Maryland institute hopes for Gates grant to test AIDS vaccine

By Len Lazarick

Len@MarylandReporter.com

The Institute of Human Virology in Baltimore hopes to find out in the next few weeks whether it will get a $25 million grant from the Gates Foundation to begin testing the AIDS vaccine it has developed, with clinical trials in Maryland.

Dr. Robert Gallo, who led the discovery of the virus that caused AIDS, told the state Board of Public Works that the Bill & Melinda Gates Foundation asked them to come to Seattle to discuss the grant application. In 2007, the foundation gave $15 million to Gallo’s institute, part of the University of Maryland Medical School, to develop a vaccine to prevent AIDS.

If Gates does not fund the clinical trials, the institute will have to come up with a new strategy. “We don’t know where the competition is coming from.” and “we may be weeks away” from knowing the outcome, Gallo said.

Gates officials told the institute that they “wanted buy-in” from other funders for the vaccine trials.  Gallo said, “the Army will be involved heavily.”
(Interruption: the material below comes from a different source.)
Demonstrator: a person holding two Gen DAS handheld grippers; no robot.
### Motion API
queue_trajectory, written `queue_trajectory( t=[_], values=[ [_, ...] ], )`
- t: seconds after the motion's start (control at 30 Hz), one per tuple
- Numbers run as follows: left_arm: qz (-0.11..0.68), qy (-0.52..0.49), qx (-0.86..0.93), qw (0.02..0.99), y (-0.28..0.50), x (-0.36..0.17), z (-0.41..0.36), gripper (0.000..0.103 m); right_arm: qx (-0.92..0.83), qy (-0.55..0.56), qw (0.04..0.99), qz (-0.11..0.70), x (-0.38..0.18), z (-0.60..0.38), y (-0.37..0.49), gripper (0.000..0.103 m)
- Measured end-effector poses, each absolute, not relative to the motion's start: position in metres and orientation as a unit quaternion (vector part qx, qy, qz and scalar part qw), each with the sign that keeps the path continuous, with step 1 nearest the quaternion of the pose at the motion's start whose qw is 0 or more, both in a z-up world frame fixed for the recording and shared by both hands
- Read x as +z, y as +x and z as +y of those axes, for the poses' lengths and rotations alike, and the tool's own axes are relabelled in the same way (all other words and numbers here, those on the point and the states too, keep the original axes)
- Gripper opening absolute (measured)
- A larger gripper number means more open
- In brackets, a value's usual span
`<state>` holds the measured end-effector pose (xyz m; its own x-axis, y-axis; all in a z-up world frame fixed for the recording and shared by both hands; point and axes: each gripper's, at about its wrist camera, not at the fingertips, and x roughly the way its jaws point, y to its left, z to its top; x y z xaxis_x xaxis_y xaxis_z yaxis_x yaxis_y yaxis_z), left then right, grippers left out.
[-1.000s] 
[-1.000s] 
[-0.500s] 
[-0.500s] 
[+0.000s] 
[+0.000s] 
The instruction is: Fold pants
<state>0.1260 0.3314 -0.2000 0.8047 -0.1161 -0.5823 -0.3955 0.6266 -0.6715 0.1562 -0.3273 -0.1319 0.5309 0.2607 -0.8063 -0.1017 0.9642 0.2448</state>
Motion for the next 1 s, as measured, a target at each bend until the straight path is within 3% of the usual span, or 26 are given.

In a speech to the International AIDS Conference in Vienna last month, Bill Gates pointed out that while scientists had reported encouraging progress toward an HIV vaccine, only three vaccine concepts have ever undergone clinical efficacy testing. “We need to speed up the development process for new prevention tools, and when we get results from these studies, we should be ready to act on them right away,” Gates said.

The Institute of Human Virology leverages taxpayer dollars to attract other public and private grants and investments. It gets about $3.5 million a year from the university, but has a total budget of $114 million.

“We came here naked from NIH (the National Institutes of Health),” to set up the institute in 1996, Gallo said. “We’ve really been helped by the state.”

“I think this has been a great investment for the people of Maryland,” said State Treasurer Nancy Kopp, who sits on the institute’s board of advisors, chaired by former Lt. Gov. Kathleen Kennedy Townsend.

In addition to basic research on AIDS and viruses that cause cancer, the institute runs a clinic for 5,000 AIDS patients in Baltimore.

“The savings are dramatic to the Maryland economy,” said Dave Wilkins, the institute’s chief operating officer. The clinic keeps the patients productive, and slows the spread of the disease in the community, he said.

The institute also treats 500,000 AIDS victims in nine countries in Africa and the Caribbean with $87 million from the international aid plan created by President George W. Bush.

It also does $21 million in sponsored research for major pharmaceutical companies, and has set up its own vaccine firm, Profectus Biosciences.

Comptroller Peter Franchot and Gov. Martin O’Malley both encouraged Gallo to try to get the vaccines and treatments they develop actually produced in Maryland.

“We do great in research,” O’Malley said, noting the Milken Institute rating of Maryland as #2 in the life sciences. “We want to be into production.”

But Gallo noted that the major drug companies often push to have production done at existing facilities in other states.